Procedure for Dehydrated Chocolate Mousse:
- Melt chocolate over a double boiler.
- Add yolks and combine. Take off heat.
- In a stand mixer, whip egg whites until foamy. Rain in sugar and salt and bring to stiff peaks.
- Gently fold in meringue into chocolate mixture.
- Spread over a full sheet silpat and dehydrate for 4 hours at 140°F.
- Break into medium-sized pieces and reserve.
Procedure for Raspberry Gel:
- Combine purée, honey, and water in a small saucepan. Bring to a simmer.
- Add agar agar and whisk in. Cool over ice bath.
- Once gel is set, add to blender and puree until smooth.
- Add to squeeze bottle and reserve.
Procedure for Raspberry Sorbet:
- Combine sugar, water, and glucose in a small saucepan. Bring to a boil.
- Take off heat and cool over an ice bath.
- Combine simple syrup with raspberries and lemon juice and purée in a blender until smooth.

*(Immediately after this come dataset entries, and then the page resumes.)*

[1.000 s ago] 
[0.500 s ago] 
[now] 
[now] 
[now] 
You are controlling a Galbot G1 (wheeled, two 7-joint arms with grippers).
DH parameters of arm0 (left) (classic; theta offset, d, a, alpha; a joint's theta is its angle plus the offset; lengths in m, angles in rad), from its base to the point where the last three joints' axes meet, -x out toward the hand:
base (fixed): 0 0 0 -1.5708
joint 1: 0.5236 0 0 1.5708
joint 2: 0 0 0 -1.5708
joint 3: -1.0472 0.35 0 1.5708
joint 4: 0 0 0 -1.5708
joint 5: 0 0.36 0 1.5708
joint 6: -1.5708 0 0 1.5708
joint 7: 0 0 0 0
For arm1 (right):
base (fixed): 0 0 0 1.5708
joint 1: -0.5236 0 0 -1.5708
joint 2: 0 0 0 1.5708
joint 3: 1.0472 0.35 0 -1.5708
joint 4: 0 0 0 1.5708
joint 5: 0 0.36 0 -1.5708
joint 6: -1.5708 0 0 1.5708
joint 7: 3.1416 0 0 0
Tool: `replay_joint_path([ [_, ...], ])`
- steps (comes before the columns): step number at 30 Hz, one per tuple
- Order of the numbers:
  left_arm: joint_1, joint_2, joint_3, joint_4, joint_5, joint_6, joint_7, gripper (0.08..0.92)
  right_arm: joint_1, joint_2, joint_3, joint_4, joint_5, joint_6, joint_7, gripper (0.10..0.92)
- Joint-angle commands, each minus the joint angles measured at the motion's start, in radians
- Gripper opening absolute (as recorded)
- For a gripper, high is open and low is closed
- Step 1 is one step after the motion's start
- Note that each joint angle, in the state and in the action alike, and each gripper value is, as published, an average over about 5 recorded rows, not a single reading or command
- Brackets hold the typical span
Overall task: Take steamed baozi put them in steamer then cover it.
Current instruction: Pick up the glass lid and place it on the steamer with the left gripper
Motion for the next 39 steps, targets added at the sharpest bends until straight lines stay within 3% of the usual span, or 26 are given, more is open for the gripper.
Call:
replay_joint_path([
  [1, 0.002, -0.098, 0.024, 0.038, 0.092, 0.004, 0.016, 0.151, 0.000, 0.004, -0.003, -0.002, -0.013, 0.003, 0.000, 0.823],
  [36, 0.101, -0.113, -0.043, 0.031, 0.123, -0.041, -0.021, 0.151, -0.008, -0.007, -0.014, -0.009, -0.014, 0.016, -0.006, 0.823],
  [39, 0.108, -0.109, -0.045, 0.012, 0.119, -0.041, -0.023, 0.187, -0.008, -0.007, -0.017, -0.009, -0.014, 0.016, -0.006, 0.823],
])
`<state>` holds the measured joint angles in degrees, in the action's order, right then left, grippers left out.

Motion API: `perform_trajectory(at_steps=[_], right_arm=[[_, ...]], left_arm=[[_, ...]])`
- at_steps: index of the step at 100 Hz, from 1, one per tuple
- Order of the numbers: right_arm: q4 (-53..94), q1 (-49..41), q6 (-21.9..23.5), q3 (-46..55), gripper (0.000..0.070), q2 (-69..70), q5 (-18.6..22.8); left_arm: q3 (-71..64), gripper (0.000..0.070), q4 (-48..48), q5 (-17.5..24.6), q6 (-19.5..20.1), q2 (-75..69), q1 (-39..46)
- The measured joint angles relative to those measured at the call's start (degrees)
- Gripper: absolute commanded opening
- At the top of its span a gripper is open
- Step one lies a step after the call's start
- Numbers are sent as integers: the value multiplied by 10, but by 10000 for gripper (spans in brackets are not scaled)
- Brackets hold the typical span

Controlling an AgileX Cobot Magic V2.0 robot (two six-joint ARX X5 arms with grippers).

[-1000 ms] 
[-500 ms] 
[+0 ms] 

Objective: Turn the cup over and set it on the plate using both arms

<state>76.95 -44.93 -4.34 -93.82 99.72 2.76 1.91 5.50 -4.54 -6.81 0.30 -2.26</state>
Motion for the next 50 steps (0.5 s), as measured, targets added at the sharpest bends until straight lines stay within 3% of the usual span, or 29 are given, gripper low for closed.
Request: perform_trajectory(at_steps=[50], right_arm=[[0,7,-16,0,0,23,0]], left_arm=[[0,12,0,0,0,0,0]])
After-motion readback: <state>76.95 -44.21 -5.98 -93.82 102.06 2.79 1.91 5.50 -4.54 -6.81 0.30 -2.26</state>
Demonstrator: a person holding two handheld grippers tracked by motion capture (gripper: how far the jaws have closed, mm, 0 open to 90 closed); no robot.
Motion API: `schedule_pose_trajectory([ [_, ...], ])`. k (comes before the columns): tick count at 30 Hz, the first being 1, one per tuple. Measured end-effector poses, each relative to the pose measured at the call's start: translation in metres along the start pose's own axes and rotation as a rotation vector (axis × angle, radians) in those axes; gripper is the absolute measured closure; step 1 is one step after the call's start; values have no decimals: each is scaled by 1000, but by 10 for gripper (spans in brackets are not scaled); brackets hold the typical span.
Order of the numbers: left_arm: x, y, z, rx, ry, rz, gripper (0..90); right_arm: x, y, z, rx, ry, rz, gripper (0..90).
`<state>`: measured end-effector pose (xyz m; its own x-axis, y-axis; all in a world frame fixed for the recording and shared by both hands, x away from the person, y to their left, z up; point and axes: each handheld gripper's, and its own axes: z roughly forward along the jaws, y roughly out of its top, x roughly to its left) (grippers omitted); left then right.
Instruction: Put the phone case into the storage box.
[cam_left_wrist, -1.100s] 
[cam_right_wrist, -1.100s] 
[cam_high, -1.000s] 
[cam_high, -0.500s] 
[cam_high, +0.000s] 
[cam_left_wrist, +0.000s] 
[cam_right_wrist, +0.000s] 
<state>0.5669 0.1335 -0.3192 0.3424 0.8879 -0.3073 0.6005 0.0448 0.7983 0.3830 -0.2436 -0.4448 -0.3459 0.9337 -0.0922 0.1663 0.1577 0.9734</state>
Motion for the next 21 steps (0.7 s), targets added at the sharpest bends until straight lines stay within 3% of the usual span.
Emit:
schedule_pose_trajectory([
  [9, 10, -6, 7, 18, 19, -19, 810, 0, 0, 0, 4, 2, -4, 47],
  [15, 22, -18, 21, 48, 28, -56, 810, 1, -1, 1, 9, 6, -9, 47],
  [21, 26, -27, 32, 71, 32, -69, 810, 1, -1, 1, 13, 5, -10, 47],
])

- Push through a fine mesh strainer to remove all the seeds.
- Spin sorbet in your ice cream machine according to manufacturer’s instructions.
- Freeze sorbet and reserve.
Procedure for Chocolate Crumb:
- In a stand mixer, cream butter and sugar together.
- Add yolks slowly. Add dry ingredients and mix until just combined.
- Roll out dough until a quarter-inch thick. Chill dough for 30 minutes.
- Bake dough off at 350°F for 10 minutes.
- Once cookie is cool, add to a food processor and grind to a fine crumb.
- Reserve for later use.
- Place two panna cotta on the plate separated by an inch.
- Place a spoonful of chocolate crumbs between the two panna cotta.
- Arrange three pieces of dehydrated chocolate mousse around the panna cotta.
- Fill in the empty spaces with piped dots of raspberry gel.
- Arrange sliced raspberries on top of the gel.
- Quenelle raspberry sorbet and place over chocolate crumb.
- Place nasturtium leaves on top of sliced raspberries.